Am 22. Juni soll auf dem Görlitzer Friedhof die Grabanlage für 67 sowjetische Zivilisten eingeweiht werden. Die seit 1945 namenlosen und unkenntlichen Gräber sind nun mit Nummernsteinen und zum Teil mit Gedenkplatten versehen. Evelin Mühle, die Leiterin der städtischen Friedhofsverwaltung, will damit ” über das Schicksal von 67 unbekannten sowjetischen Zivilisten […] informieren”, berichtet die Sächsischen Zeitung.
Weitere sowjetische Zivilisten sind darüber hinaus auf dem Jüdischen Friedhof zu Görlitz begraben. Auch ihre Namen sind uns nicht bekannt. Sie wurden während der letzten Wochen des Zweiten Weltkrieges im Görlitzer KZ-Außenlager von der Gestapo und/oder SS hingerichtet und zusammen mit den zumeist jüdischen Opfern aus dem Lager auf dem Jüdischen Friedhof in Massengräbern verscharrt. Erst 1948 exhumierte die Görlitzer Kriminalpolizei die 173 Leichen aus den Massengräbern und veranlasste eine Umbettung in die heute noch existenten Gräber auf dem zur Zeit wild bewachsenen Jüdischen Friedhof.

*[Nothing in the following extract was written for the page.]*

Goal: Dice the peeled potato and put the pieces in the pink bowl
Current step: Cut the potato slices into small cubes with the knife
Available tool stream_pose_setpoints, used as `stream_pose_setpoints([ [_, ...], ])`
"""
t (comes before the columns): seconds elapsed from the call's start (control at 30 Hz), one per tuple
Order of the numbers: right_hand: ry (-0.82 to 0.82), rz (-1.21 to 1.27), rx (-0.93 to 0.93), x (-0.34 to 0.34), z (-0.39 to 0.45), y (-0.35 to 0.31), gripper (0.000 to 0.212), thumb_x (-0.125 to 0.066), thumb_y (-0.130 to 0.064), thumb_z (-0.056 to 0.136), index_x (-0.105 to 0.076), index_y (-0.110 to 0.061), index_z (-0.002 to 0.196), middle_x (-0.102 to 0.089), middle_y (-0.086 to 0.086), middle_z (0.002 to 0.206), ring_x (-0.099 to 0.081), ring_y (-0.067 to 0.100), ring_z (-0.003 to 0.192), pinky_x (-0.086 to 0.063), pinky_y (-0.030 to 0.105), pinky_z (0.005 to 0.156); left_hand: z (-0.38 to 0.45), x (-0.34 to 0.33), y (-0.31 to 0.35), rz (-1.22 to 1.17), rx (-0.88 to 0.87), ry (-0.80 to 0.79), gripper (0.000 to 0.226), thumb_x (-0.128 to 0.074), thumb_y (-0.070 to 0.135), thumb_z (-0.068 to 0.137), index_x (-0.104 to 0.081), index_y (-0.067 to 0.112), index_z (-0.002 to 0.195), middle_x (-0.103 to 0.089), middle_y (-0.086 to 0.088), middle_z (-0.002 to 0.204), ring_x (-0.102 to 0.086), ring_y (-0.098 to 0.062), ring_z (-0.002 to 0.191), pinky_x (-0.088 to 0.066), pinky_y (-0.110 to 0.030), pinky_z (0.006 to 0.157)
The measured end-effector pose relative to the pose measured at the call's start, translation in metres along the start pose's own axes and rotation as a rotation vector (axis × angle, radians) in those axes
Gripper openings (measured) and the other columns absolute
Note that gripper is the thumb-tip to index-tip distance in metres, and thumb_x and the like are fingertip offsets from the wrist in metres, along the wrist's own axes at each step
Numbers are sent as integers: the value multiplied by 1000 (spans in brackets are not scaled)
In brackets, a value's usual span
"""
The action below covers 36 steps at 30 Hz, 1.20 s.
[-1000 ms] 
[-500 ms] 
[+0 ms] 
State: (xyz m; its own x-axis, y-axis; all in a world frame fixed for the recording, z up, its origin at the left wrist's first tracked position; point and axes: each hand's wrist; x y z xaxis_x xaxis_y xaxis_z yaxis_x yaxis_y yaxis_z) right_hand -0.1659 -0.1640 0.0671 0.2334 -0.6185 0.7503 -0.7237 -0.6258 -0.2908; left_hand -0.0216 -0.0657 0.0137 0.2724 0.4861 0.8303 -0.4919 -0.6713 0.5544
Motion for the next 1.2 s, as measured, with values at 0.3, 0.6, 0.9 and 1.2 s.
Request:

Der 1951 eingeweihte Gedenkstein erinnert als einziges Zeugnis an diese und weitere nicht namentlich erwähnte Tote auf dem Friedhof:
- 111 Urnen von Häftlinge des KZ-AL Görlitz (Namen bekannt)
- 37 Urnen von Häftlingen der KZ-Außenlager Niesky, Bautzen und Hartmannsdorf (Namen bekannt)
- 173 Tote aus den Massengräbern auf dem Jüdischen Friedhof (unbekannte
Personen) - 2 Görlitzer Häftlinge, die (wahrscheinlich) in Rennersdorf
starben (unbekannte Namen)
Auf dem Gedenkstein heißt es:
“Hier ruhen 323 ermordete Kameraden / die im Konzentrationslager / Biesnitzer Grund Görlitz / in den Jahren 1943-1945 der Hitler Tyrannei zum Opfer fielen […]”.
148 Namen von Opfern sind der Friedhofsverwaltung seit 1948 bekannt und inzwischen auch publiziert (u.a. Kurt Wolf). Nur 286 der Opfer stehen jedoch in Zusammenhang mit dem KZ-Außenlager Görlitz.
Warum können wir dort keine Namen lesen? Wie können wir Opfern mit einem Stein gedenken, ohne ihre Namen lesen zu können? Wem soll man gedenken, wenn der Gedenkstein seit seiner Errichtung die Wahrheit verschweigt, weder die Herkunft der Opfer benennt, noch deren Identität aufklärt? Wo sind die Nummernsteine, wo die einzelnen Gräber? Wie sollen Angehörige der Opfer das Kaddisch sprechen?
Ein Nachfahre eines Opfers, der selbst die Shoa überlebte, musste selbst Hand anlegen, um für seinen Vater beten zu können. Es ist traurig auf diese Art gezeigt zu bekommen, wie wir in den letzten 65 Jahren keinen angemessenen Rahmen für das Gedenken an die Opfer schaffen konnten.